WHAT ARE THE CAUSES OF CELLULITE


Healthy Lifestyle 22.06.2018

Cellulite, along with weight gain, is among the most serious concerns for women around the world. There is a connection between the two, but it’s not only the overweight that fall prey to the orange skin peel syndrome. It is often seen on the thighs of many young and thin women, as well as those who regularly work out or lead a very active life.

WHAT ARE THE CAUSES OF CELLULITE?

Physicians believe the problem lies in the topmost subcutaneous layer of fat. It manifests as a direct disturbance in blood and lymph circulation and change to cell exchange. It leads to the containment of waste products, fluids, toxins and other metabolites in the cells.

This increases the connective tissue and alters its structure. As a consequence, the skin thickens and small clusters and protrusions form on its surface, which resemble the skin of oranges.

The condition is defined as gynoid lipodystrophy. Due to differences in skin structure, men almost do not suffer from cellulite. Unfortunately, it affects almost 90% of women to varying degrees and at different times.

RISK FACTORS

  • Poor Heredity: If your family is predisposed to cellulite, it is likely to surface in you. 
  • Age: As the years go by, connective tissue and muscles naturally weaken and metabolism slows down. This provokes changes in the adipose tissue and stimulates cellulite. 
  • Weight Gain: True, thinner women also have the orange peel syndrome, but it's much more likely to worsen with weight gain. Weight fluctuations (frequent weight gain and weight loss) also poorly affect connective tissue and deepen the problem. 
  • Poor Nutrition: Poor choices in your diet definitely lead to gaining weight and cellulite. These include highly processed foods with plenty of synthetic enhancers (E-th); fast food with lots of fat and salt; pastry sweets and desserts made with white refined flour, refined sugar and its substitutes, hydrogenated fats (trans fats); the lack of vegetables and fruits in the menu etc. 
  • Sedentary Lifestyle: Prolonged sitting flattens the buttocks and thighs, interrupts the circulation of blood and lymph, and speeds up the sedentary processes. Also, it leads to muscle atrophy and is also responsible for the deterioration of the connective tissue. 
  • Hormonal changes in puberty, pregnancy and various endocrine disorders may also be the basis for cellulite. 
  • Harmful habits such as smoking, drinking alcohol and binge drinking; wearing too-tight clothing, and so on. 

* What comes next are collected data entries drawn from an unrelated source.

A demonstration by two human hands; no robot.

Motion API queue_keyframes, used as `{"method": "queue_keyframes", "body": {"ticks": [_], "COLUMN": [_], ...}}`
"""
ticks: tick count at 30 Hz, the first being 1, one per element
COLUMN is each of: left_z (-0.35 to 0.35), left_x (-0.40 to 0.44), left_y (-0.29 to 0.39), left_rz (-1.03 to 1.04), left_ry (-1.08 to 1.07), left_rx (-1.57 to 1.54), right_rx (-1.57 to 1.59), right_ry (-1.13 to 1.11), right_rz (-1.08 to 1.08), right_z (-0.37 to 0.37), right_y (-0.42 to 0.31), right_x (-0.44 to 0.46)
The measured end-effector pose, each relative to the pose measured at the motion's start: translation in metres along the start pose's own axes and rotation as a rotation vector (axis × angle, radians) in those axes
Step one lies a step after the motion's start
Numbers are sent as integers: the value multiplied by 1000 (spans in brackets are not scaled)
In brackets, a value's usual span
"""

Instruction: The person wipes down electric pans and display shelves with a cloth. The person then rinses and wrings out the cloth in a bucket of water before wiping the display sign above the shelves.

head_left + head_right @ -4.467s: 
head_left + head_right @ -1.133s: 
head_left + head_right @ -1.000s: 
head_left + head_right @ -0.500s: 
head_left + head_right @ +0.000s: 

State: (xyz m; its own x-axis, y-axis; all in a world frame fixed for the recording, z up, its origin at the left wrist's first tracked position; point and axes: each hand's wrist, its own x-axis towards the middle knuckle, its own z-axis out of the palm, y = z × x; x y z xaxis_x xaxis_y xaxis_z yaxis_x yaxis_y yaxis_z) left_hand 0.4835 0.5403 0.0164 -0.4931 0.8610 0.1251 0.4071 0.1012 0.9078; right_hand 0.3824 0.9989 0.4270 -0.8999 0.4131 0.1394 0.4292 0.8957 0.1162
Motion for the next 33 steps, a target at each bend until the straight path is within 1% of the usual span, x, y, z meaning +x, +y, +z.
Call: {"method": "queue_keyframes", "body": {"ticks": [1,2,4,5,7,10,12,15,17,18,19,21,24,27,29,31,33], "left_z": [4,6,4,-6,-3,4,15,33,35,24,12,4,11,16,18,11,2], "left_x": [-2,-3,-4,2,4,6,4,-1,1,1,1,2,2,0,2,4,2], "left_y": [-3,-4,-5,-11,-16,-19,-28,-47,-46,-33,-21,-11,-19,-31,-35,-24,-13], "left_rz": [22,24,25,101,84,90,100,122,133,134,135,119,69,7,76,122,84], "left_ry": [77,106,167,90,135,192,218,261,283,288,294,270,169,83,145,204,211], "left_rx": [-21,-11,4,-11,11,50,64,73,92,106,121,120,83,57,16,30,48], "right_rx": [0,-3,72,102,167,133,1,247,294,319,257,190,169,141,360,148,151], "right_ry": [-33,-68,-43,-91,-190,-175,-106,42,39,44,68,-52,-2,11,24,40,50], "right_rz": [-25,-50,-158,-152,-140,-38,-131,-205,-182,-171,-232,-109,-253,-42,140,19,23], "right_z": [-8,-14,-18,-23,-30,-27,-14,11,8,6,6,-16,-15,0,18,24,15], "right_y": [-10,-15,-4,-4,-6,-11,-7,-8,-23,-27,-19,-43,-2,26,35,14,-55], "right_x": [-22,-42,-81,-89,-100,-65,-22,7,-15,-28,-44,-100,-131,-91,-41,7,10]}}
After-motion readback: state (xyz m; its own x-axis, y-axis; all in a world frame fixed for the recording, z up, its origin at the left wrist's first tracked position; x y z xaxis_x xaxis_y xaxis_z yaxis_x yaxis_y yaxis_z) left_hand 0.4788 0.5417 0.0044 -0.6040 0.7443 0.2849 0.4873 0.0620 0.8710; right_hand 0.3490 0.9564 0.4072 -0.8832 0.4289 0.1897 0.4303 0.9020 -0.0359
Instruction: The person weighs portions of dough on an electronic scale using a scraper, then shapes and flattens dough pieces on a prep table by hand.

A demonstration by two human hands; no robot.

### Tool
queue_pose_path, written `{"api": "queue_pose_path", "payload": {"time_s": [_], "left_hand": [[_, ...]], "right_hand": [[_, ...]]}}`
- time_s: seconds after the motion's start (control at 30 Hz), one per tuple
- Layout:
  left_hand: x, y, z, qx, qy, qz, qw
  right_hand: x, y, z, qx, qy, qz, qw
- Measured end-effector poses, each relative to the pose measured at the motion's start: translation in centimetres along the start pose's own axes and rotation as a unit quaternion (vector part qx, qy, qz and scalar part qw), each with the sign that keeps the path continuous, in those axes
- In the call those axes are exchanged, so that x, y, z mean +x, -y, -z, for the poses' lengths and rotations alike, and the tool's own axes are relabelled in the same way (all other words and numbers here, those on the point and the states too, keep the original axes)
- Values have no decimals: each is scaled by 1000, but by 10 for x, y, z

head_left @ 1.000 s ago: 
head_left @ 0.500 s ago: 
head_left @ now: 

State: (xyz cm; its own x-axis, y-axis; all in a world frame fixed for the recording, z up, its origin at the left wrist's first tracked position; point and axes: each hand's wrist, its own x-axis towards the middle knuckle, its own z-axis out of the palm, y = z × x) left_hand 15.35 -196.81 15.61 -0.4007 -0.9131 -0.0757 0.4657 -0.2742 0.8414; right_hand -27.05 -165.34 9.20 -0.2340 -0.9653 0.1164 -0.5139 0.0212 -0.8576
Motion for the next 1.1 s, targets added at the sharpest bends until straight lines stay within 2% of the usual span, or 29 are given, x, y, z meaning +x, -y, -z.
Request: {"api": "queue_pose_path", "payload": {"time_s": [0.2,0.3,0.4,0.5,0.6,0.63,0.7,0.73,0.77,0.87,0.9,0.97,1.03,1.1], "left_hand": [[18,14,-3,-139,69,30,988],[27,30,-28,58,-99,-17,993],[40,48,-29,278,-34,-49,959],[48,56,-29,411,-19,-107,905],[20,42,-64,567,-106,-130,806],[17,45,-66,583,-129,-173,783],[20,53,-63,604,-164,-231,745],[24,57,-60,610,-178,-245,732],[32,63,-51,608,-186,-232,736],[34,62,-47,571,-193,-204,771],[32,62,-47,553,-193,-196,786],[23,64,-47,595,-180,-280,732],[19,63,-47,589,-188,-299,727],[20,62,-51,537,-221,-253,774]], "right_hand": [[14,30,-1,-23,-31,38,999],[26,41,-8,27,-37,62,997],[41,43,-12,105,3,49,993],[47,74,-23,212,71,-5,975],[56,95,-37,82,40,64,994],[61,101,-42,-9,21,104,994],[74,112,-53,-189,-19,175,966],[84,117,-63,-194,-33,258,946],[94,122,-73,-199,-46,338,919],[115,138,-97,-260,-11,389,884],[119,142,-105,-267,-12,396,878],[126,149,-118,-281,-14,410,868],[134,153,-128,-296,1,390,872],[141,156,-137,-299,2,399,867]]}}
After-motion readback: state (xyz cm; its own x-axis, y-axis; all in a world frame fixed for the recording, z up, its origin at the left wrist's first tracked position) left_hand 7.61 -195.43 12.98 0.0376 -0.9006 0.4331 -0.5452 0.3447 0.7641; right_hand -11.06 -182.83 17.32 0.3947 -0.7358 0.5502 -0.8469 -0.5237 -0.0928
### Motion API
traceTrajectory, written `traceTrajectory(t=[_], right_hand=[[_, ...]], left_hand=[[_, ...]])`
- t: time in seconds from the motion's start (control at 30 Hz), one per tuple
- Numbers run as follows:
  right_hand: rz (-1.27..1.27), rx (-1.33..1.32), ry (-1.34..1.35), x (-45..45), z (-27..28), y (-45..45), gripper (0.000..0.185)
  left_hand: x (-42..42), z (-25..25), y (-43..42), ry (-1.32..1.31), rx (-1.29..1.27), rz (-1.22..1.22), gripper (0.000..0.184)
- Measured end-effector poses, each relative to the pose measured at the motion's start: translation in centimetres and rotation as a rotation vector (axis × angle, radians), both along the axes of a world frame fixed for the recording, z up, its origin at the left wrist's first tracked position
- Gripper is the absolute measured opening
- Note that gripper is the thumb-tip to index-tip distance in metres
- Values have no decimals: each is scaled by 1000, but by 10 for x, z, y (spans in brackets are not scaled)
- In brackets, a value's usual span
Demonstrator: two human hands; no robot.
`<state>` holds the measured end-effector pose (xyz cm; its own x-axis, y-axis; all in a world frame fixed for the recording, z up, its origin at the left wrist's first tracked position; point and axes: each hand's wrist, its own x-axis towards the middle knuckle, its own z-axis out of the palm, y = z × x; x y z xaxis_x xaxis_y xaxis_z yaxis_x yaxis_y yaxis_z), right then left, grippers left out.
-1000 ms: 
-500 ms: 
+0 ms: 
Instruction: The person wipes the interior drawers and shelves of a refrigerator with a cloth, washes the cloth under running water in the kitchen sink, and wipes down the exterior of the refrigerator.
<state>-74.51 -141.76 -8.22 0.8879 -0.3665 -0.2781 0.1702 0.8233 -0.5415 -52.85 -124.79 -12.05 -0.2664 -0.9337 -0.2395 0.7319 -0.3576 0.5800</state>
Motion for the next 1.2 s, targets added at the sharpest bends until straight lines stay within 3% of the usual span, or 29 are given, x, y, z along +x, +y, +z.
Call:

Some of the risk factors for cellulite are easy to control. This means that following a well-designed individual program featuring a balanced diet and the correct physical activity can reduce cellulite by a significant margin. Some cosmetic products are also beneficial as they improve both blood and lymph circulation. 

CELLULITE NUTRITION GUIDELINES 

There are no miraculous diets, but the principles of healthy eating can definitely help. This means minimum to no processed and canned foods, no refined products (white flour, white sugar), severe reduction of oily and fried foods, salt and processed meat products. 

Recommended are light meats and fish, low-fat dairy products, legumes, whole grains, seeds and nuts. You need lots of vegetables and fruits – best when raw or only slightly heat treated. Among the most beneficial are those that contain fiber, vitamins and bioactive substances the most – onions and garlic, cabbages, cauliflower, broccoli, spinach, salads, tomatoes, carrots, zucchini, pumpkins, apples, plums, figs, apricots, strawberries, citrus and so on. Drink about 2l of water daily. 

PHYSICAL ACTIVITY

Movement not only activates the muscles, but firms the connective tissue. It accelerates circulation at the cellular level and improves the drainage of waste products. Improves breathing and nutrition. Burns fat to meet the increased energy needs. This affects the healing of all tissues – including the subcutaneous fat layer, where cellulite occurs. 

It is best to contact a specialist who, depending on your individual condition, age and fitness ability, will assign a custom exercise program. However, there are always a easy-to-do activities in your day-to-day life to get you started. 

  • Climbing Stairs: Climbing and going down stairs several times a day for at least 4-5 floors puts the hip and thigh muscles to work and does wonders with your physique and cellulite. If you don’t train, start with going up and down one or two flights of stairs and gradually increase that number. 
  • Running or Speed Walking: Choose which one depending on your current physique. You can alternate between the two, and need to perform either at least 4-5 times a week for at least half an hour. 
  • Jump Rope: Jumping rope is an extremely useful and affordable exercise, which creates an overall toning effect over the whole body and delivers the necessary strain on the hip and glute muscles. Increase duration gradually. 
  • Cycling, swimming, aerobics, bodyweight exercises – everything you enjoy and that activates your muscles is welcome. 
  • Sign up for ballroom dancing.

Getting rid of cellulite is a complex task that tends to be unachievable. But to reduce cellulite and improve your appearance to the fullest, while strengthening your overall health is quite possible. 

The earlier you start, the better. Act now!